Last Updated: 4 May 2002

The Queen v Frank Joseph Schroedl

[2001] ACTSC 76 (15 August 2001)

CATCHWORDS

SENTENCING - Co-offenders sentenced separately after pleas of guilty - agreed statement of facts about offender sentenced first casts blame on other offender - other offender when sentenced gives acceptable evidence blaming offender sentenced first - court obliged to sentence each offender on inconsistent factual bases.

SENTENCING - parity of sentence - co-offender gets discount for promising to give evidence against offender - offender pleads guilty - offender not entitled to discount.

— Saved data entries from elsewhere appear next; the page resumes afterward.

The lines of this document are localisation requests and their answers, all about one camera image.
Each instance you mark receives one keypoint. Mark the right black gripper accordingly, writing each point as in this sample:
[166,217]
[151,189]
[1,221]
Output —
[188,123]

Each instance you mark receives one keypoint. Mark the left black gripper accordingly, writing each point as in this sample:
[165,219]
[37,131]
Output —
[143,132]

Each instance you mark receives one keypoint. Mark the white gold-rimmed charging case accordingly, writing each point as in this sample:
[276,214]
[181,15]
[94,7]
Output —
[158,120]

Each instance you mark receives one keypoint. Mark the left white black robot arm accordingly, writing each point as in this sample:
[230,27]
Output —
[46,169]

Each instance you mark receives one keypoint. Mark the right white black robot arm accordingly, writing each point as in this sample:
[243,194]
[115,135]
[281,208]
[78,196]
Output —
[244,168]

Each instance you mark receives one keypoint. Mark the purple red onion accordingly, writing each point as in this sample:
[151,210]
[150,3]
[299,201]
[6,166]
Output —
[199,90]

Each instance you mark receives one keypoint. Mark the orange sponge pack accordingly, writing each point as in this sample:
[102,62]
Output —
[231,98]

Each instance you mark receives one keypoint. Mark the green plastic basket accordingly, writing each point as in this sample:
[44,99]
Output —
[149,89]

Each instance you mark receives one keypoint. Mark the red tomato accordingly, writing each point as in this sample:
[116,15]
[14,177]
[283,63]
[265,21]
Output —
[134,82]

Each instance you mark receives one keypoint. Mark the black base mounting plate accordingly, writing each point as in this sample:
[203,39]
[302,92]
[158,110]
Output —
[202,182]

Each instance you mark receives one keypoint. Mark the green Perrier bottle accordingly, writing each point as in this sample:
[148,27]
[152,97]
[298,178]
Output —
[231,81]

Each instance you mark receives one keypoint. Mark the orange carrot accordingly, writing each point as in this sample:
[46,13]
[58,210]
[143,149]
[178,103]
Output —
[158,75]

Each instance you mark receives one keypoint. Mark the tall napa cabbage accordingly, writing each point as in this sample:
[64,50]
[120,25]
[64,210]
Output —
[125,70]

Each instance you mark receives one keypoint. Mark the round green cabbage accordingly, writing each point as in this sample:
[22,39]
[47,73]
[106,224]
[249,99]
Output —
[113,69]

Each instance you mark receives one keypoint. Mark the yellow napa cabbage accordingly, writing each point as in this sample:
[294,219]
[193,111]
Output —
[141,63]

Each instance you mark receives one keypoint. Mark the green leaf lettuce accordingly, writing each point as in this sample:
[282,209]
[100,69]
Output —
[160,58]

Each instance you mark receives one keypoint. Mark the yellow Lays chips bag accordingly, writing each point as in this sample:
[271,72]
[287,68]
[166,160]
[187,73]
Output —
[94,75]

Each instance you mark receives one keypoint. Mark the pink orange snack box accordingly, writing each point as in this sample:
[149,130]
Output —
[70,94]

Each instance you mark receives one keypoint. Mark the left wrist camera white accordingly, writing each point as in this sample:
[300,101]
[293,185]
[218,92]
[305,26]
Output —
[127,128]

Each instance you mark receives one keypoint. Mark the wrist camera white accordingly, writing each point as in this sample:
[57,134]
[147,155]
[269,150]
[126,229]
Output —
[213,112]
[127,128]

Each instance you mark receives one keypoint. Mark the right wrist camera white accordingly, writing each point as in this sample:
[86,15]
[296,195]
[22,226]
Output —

Crimes Act 1900, ss 429, 429A, 451

Nos. SCC 213 of 2000 and SCC 15 of 2001

Judge: Miles CJ

Supreme Court of the ACT

Date: 15 August 2001

IN THE SUPREME COURT OF THE )

) No. SCC 213 of 2000

AUSTRALIAN CAPITAL TERRITORY ) No. SCC 15 of 2001

THE QUEEN

v

FRANK JOSEPH SCHROEDL

ORDER

Judge: Miles CJ

Date: 15 August 2001

Place: Canberra

THE COURT ORDERS THAT:

1. On the first indictment the offender is sentenced to four years' imprisonment to date from 4 November 2000.

2. On the second indictment the offender is also sentenced to four years' imprisonment, two years of which are to be concurrent, and two years of which are to be cumulative on the sentence on the first indictment.

3. A non-parole period of two and a half years which will also date from 4 November 2000 is fixed.

1. On 14 August 2001 Frank Joseph Schroedl pleaded guilty to a count on an indictment dated 26 March 2001 that he committed an armed robbery on 2 October 2000. He also pleaded guilty to a count on another indictment dated 26 June 2001 that he was knowingly concerned in another armed robbery committed by Anna Jabas on 1 November 2000.

2. The facts of the offences are, on the face of it, similar to many of the armed robberies with which this Court is sadly familiar; the use of a knife to force a young sales assistant in a suburban supermarket to hand over the contents of the cash till for the purpose of purchasing heroin.

3. The first robbery was committed by the offender on his own in broad daylight. It yielded $830 which was used to buy heroin which he shared with Ms Jabas.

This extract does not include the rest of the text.